Principal Component Analysis is a mathematical procedure that uses an orthogonal transformation to convert a set of observations of possibly correlated attributes into a set of values of uncorrelated attributes called principal components. The number of principal components is less than or equal to the number of original attributes. This transformation is defined in such a way that the first principal component's variance is as high as possible (accounts for as much of the variability in the data as possible), and each succeeding component in turn has the highest variance possible under the constraint that it should be orthogonal to (uncorrelated with) the preceding components.

Please note that PCA is sensitive to the relative scaling of the original attributes. This means that whenever different attributes have different units (like temperature and mass); PCA is a somewhat arbitrary method of analysis. Different results would be obtained if one used Fahrenheit rather than Celsius for example.

Input

  • example set (Data Table)

    This input port expects an ExampleSet. It is output of the Retrieve operator in the attached Example Process. The output of other operators can also be used as input. It is essential that meta data should be attached with the data for the input because attributes are specified in their meta data. The Retrieve operator provides meta data along with the data. Please note that this operator cannot handle nominal attributes; it works on numerical attributes.

Output

  • example set (Data Table)

    The Principal Component Analysis is performed on the input ExampleSet and the resultant ExampleSet is delivered through this port.

  • original (Data Table)

    The ExampleSet that was given as input is passed without changing to the output through this port.

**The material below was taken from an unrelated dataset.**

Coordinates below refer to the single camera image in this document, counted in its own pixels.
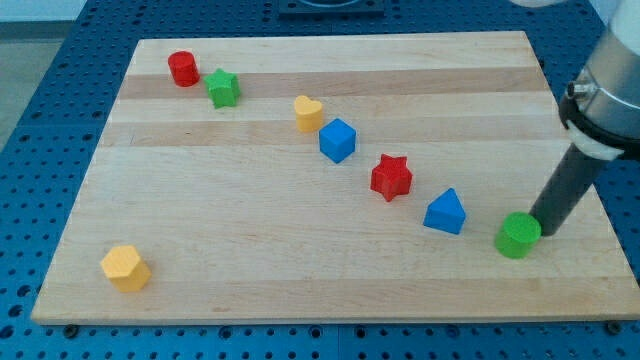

This is usually used to reuse the same ExampleSet in further operators or to view the ExampleSet in the Results Workspace.

  • preprocessing model (Preprocessing Model)

    This port delivers the preprocessing model, which has information regarding the parameters of this operator in the current process.

Parameters

  • dimensionality_reductionThis parameter indicates which type of dimensionality reduction (reduction in number of attributes) should be applied.
    • none: if this option is selected, no component is removed from the ExampleSet.
    • keep_variance: if this option is selected, all the components with a cumulative variance greater than the given threshold are removed from the ExampleSet. The threshold is specified by the variance threshold parameter.
    • fixed_number: if this option is selected, only a fixed number of components are kept. The number of components to keep is specified by the number of components parameter.
    Range: selection
  • variance_thresholdThis parameter is available only when the dimensionality reduction parameter is set to 'keep variance'. All the components with a cumulative variance greater than the variance threshold are removed from the ExampleSet. Range: real
  • number_of_componentsThis parameter is only available when the dimensionality reduction parameter is set to 'fixed number'. The number of components to keep is specified by the number of components parameter. Range: integer

Tutorial Processes

Dimensionality reduction of the Polynomial data set using the Principal Component Analysis operator

The 'Polynomial' data set is loaded using the Retrieve operator. The Covariance Matrix operator is applied on it. A breakpoint is inserted here so that you can have a look at the ExampleSet and its covariance matrix. For this purpose the Covariance Matrix operator is applied otherwise it is not required here. The Principal Component Analysis operator is applied on the 'Polynomial' data set. The dimensionality reduction parameter is set to 'fixed number' and the number of components parameter is set to 4. Thus the resultant ExampleSet will be composed of 4 principal components. As mentioned in the description, the principal components are uncorrelated with each other thus their covariance should be zero. The Covariance Matrix operator is applied on the output of the Principal Component Analysis operator. You can see the covariance matrix of the resultant ExampleSet in the Results Workspace. As you can see that the covariance of the components is zero.